Brief ▸ The records below must be retyped exactly.

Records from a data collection
▽

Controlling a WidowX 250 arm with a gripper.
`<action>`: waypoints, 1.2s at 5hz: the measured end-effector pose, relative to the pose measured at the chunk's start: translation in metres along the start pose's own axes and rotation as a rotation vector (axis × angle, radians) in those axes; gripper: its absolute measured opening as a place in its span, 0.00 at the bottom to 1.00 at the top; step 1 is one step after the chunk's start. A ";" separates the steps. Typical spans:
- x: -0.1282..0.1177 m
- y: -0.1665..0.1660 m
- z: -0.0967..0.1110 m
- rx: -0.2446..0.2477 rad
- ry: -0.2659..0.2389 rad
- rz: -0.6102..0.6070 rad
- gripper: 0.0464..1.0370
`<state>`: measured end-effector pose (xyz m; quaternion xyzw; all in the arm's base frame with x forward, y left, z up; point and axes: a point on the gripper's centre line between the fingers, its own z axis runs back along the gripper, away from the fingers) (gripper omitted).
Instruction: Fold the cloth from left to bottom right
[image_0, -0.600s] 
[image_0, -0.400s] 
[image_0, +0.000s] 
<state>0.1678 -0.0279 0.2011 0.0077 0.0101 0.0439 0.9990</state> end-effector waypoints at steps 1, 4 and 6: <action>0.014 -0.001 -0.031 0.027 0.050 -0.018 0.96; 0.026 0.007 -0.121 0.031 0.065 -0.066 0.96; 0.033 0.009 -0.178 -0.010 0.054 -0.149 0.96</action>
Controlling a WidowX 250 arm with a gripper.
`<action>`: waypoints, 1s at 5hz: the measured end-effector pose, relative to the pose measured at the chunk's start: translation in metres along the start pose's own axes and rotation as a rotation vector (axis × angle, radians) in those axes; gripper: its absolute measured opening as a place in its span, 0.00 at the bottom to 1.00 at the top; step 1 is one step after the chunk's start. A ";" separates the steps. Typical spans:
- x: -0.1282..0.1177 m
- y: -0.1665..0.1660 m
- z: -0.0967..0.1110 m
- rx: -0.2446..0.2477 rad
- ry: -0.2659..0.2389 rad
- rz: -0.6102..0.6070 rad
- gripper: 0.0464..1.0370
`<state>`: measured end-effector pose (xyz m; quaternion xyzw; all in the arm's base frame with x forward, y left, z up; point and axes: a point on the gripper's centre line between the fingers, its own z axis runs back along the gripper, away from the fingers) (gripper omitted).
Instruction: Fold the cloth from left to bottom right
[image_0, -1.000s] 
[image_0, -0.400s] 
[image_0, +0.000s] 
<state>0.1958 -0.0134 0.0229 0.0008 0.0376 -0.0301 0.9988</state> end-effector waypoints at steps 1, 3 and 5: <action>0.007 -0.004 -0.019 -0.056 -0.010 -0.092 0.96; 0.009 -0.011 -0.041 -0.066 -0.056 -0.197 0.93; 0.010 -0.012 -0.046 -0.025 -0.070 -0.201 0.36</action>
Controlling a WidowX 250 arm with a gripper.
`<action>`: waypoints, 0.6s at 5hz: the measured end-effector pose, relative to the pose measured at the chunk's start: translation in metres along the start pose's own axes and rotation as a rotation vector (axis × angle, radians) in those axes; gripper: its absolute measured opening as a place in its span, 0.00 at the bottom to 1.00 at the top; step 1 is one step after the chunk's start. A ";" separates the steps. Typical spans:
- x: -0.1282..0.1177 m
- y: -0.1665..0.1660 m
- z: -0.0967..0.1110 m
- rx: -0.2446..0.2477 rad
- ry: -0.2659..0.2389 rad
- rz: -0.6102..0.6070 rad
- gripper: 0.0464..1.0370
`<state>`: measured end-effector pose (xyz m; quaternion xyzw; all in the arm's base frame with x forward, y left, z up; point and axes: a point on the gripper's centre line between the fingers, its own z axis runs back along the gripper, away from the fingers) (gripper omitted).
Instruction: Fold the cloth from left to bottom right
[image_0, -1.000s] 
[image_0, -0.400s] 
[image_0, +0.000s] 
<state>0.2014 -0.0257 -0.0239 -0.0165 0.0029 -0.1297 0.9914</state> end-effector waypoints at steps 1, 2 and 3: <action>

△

Completed exercise ▸
Controlling a WidowX 250 arm with a gripper.
`<action>`: waypoints, 1.2s at 5hz: the measured end-effector pose, relative to the pose measured at the chunk's start: translation in metres along the start pose's own axes and rotation as a rotation vector (axis × angle, radians) in those axes; gripper: its absolute measured opening as a place in its span, 0.00 at the bottom to 1.00 at the top; step 1 is one step after the chunk's start. A ";" separates the steps. Typical spans:
- x: -0.1282..0.1177 m
- y: -0.1665..0.1660 m
- z: -0.0967..0.1110 m
- rx: -0.2446..0.2477 rad
- ry: -0.2659..0.2389 rad
- rz: -0.6102..0.6070 rad
- gripper: 0.0464..1.0370
`<state>`: measured end-effector pose (xyz m; quaternion xyzw; all in the arm's base frame with x forward, y left, z up; point and axes: a point on the gripper's centre line between the fingers, its own z axis runs back along the gripper, away from the fingers) (gripper omitted).
Instruction: Fold the cloth from left to bottom right
[image_0, -0.600s] 
[image_0, -0.400s] 
[image_0, +0.000s] 
<state>0.1678 -0.0279 0.2011 0.0077 0.0101 0.0439 0.9990</state> end-effector waypoints at steps 1, 4 and 6: <action>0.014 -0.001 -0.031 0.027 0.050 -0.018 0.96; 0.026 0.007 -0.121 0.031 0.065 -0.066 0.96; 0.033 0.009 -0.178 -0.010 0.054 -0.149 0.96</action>
Controlling a WidowX 250 arm with a gripper.
`<action>`: waypoints, 1s at 5hz: the measured end-effector pose, relative to the pose measured at the chunk's start: translation in metres along the start pose's own axes and rotation as a rotation vector (axis × angle, radians) in those axes; gripper: its absolute measured opening as a place in its span, 0.00 at the bottom to 1.00 at the top; step 1 is one step after the chunk's start. A ";" separates the steps. Typical spans:
- x: -0.1282..0.1177 m
- y: -0.1665..0.1660 m
- z: -0.0967..0.1110 m
- rx: -0.2446..0.2477 rad
- ry: -0.2659..0.2389 rad
- rz: -0.6102..0.6070 rad
- gripper: 0.0464..1.0370
`<state>`: measured end-effector pose (xyz m; quaternion xyzw; all in the arm's base frame with x forward, y left, z up; point and axes: a point on the gripper's centre line between the fingers, its own z axis runs back along the gripper, away from the fingers) (gripper omitted).
Instruction: Fold the cloth from left to bottom right
[image_0, -1.000s] 
[image_0, -0.400s] 
[image_0, +0.000s] 
<state>0.1958 -0.0134 0.0229 0.0008 0.0376 -0.0301 0.9988</state> end-effector waypoints at steps 1, 3 and 5: <action>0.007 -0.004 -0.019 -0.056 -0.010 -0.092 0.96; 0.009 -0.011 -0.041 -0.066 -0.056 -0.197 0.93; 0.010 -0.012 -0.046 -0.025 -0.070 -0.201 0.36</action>
Controlling a WidowX 250 arm with a gripper.
`<action>`: waypoints, 0.6s at 5hz: the measured end-effector pose, relative to the pose measured at the chunk's start: translation in metres along the start pose's own axes and rotation as a rotation vector (axis × angle, radians) in those axes; gripper: its absolute measured opening as a place in its span, 0.00 at the bottom to 1.00 at the top; step 1 is one step after the chunk's start. A ";" separates the steps. Typical spans:
- x: -0.1282..0.1177 m
- y: -0.1665..0.1660 m
- z: -0.0967..0.1110 m
- rx: -0.2446..0.2477 rad
- ry: -0.2659..0.2389 rad
- rz: -0.6102..0.6070 rad
- gripper: 0.0464..1.0370
`<state>`: measured end-effector pose (xyz m; quaternion xyzw; all in the arm's base frame with x forward, y left, z up; point and axes: a point on the gripper's centre line between the fingers, its own z axis runs back along the gripper, away from the fingers) (gripper omitted).
Instruction: Fold the cloth from left to bottom right
[image_0, -1.000s] 
[image_0, -0.400s] 
[image_0, +0.000s] 
<state>0.2014 -0.0257 -0.0239 -0.0165 0.0029 -0.1297 0.9914</state> end-effector waypoints at steps 1, 2 and 3: <action>

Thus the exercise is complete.